March 3: About 1000 mostly Russian demonstrators gather outside the Riga City Council building. Police drive them back with batons.

March 4: Russian leaders complain about violence shown towards protesters, condemning the actions of Latvian police. Latvian Prime minister Guntars Krasts speaks out in defense of the Latvian police force.

March 6: Russian Prime Minister Viktor Chernomyrdin openly criticises Guntars Krasts and states, "The news of what happened there sent shivers down Russia's spine."

March 16: In Riga, over 500 veterans of the Latvian Legion walk in commemoration through the center of the capital, prompting bitter condemnations from Moscow. The Russian Foreign Ministry reacted causing yet more controversy, saying: "This attention to fascist underlings is shameful for Europe."

March 28: Another demonstration is held at the Latvian Embassy in Moscow. Yury Luzhkov, a potential candidate for Russian president states that "Russians in Latvia have been turned into slaves." The EU stands by Russia.

April 1: The Latvian Ministry of Economics says that Russia is already applying low-level sanctions, including slowing down foodstuffs at the border and limiting Latvian fishing rights in Russian waters, which have already cost Latvia some $300,000,000.

April 2: The bombing of Peitav Synagogue in Riga takes place in the early hours of the morning. The explosion again draws unwanted attention to Latvia. No one steps forward to take responsibility for the attack, and Latvia asks the FBI for help in finding the perpetrators. The head of Latvia's police force is fired for not taking better safety precautions.

April 3: The Latvian Security Council, which includes the president and prime minister, calls for the dismissal of the county's military chief for taking part in the Latvian Legion Day march the month before.
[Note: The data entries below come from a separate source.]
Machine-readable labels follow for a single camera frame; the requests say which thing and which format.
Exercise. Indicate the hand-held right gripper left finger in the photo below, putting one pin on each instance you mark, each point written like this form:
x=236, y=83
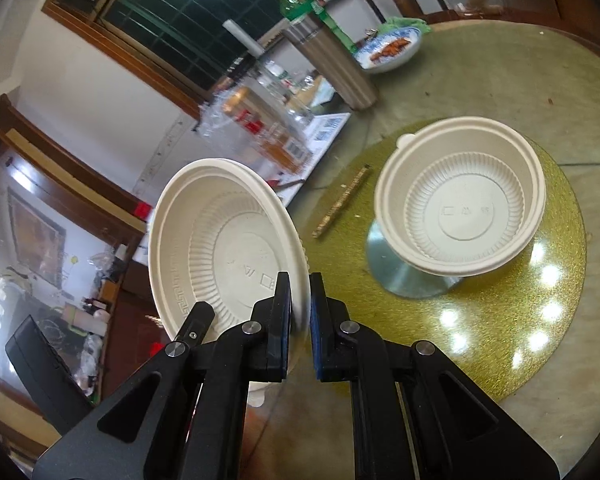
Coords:
x=281, y=320

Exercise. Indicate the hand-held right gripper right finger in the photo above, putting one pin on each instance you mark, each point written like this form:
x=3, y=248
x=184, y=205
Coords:
x=319, y=332

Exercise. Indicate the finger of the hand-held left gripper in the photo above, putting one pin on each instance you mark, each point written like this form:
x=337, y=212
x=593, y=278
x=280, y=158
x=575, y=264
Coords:
x=200, y=320

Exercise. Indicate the cream plastic bowl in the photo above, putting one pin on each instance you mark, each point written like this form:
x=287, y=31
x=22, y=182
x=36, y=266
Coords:
x=460, y=200
x=215, y=240

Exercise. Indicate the wooden mirror cabinet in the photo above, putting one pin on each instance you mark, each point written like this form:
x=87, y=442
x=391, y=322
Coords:
x=130, y=325

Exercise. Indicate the metal turntable base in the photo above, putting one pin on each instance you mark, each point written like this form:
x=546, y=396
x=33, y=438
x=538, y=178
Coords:
x=410, y=282

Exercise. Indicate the small red box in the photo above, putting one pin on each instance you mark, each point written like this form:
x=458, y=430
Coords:
x=143, y=210

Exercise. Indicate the gold glitter stick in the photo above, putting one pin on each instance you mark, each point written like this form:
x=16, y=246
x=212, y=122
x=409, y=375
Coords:
x=342, y=202

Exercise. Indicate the liquor bottles in bag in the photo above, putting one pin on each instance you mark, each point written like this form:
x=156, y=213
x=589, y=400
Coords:
x=260, y=125

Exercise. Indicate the printed paper sheet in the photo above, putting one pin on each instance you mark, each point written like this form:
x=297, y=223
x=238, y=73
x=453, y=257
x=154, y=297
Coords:
x=330, y=127

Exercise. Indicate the gold glitter turntable mat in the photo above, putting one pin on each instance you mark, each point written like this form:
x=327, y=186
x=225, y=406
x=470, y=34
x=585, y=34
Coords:
x=530, y=340

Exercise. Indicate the steel tumbler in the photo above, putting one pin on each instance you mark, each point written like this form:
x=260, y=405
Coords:
x=335, y=65

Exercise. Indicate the white roll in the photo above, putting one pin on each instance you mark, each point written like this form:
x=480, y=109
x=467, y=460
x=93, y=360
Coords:
x=242, y=35

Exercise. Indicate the blue white dish with food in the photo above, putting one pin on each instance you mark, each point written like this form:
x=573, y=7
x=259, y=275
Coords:
x=390, y=50

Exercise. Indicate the dark window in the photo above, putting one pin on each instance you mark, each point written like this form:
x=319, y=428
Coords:
x=180, y=15

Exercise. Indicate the green plastic bottle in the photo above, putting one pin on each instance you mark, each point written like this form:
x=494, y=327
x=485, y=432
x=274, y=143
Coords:
x=300, y=7

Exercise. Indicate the green plastic bag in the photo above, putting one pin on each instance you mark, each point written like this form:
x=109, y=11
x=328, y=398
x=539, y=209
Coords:
x=405, y=24

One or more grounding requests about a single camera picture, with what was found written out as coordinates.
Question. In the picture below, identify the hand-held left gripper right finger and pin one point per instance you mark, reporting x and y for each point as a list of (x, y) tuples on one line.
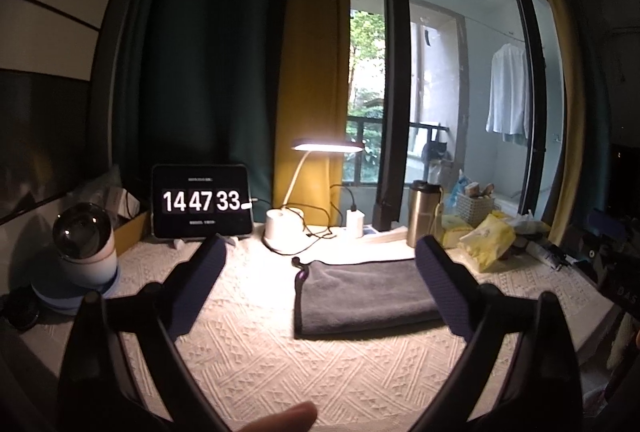
[(445, 284)]

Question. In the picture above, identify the white woven basket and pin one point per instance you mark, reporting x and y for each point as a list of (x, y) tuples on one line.
[(475, 209)]

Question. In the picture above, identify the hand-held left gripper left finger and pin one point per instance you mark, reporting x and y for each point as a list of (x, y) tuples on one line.
[(200, 282)]

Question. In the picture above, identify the white charger plug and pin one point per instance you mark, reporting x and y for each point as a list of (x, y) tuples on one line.
[(355, 223)]

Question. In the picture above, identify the blue plastic bag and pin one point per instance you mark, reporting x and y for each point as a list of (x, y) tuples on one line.
[(455, 192)]

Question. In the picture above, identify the yellow wipes packet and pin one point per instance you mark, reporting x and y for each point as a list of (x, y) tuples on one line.
[(487, 239)]

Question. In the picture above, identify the black window frame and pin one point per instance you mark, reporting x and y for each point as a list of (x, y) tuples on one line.
[(395, 72)]

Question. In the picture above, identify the grey towel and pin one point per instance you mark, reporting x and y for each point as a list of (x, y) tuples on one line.
[(360, 297)]

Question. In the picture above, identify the white textured tablecloth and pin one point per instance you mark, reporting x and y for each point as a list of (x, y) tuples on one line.
[(280, 372)]

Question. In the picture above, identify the white hanging shirt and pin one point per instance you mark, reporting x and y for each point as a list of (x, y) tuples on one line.
[(509, 92)]

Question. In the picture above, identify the person's left hand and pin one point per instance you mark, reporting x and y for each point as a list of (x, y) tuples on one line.
[(280, 419)]

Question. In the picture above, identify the black lens cap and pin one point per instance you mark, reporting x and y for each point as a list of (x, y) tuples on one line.
[(21, 308)]

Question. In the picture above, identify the yellow curtain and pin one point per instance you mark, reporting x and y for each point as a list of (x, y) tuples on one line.
[(312, 62)]

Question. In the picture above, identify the cardboard box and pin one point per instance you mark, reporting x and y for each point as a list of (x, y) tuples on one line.
[(132, 227)]

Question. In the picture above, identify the white projector with lens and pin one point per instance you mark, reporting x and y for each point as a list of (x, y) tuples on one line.
[(82, 257)]

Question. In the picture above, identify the black balcony railing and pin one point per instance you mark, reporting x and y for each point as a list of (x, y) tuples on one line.
[(365, 147)]

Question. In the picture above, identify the white desk lamp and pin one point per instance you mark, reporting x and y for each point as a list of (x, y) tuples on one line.
[(282, 227)]

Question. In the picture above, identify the tablet showing clock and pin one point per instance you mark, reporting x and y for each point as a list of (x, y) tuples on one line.
[(202, 202)]

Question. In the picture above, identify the dark green curtain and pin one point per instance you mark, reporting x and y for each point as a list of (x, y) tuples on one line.
[(210, 52)]

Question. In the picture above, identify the steel thermos cup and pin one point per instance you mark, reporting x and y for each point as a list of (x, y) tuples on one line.
[(422, 217)]

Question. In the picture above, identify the white power strip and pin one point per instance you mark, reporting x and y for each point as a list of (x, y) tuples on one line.
[(385, 236)]

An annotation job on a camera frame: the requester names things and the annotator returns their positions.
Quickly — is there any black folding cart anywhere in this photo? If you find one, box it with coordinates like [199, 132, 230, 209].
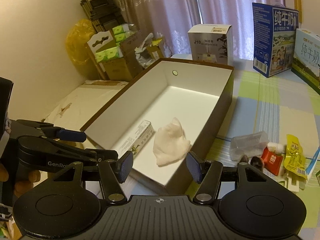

April 4: President of Latvia Guntis Ulmanis expresses concern that bad press has damaged the country's prospects of joining the EU.

April 6: A small explosive goes off in a trash bin just across the street from the Russian embassy in central Riga. Moscow says the explosion is even further proof that extremism is rampant in Latvia. The Latvian press says the bombing at the embassy has all the hallmarks of the Russian secret service.

April 8: The largest party in the multi-party coalition, the center-left Saimnieks, announces that it is leaving the government. It criticizes the prime minister for contributing to the deterioration of relations with Russia.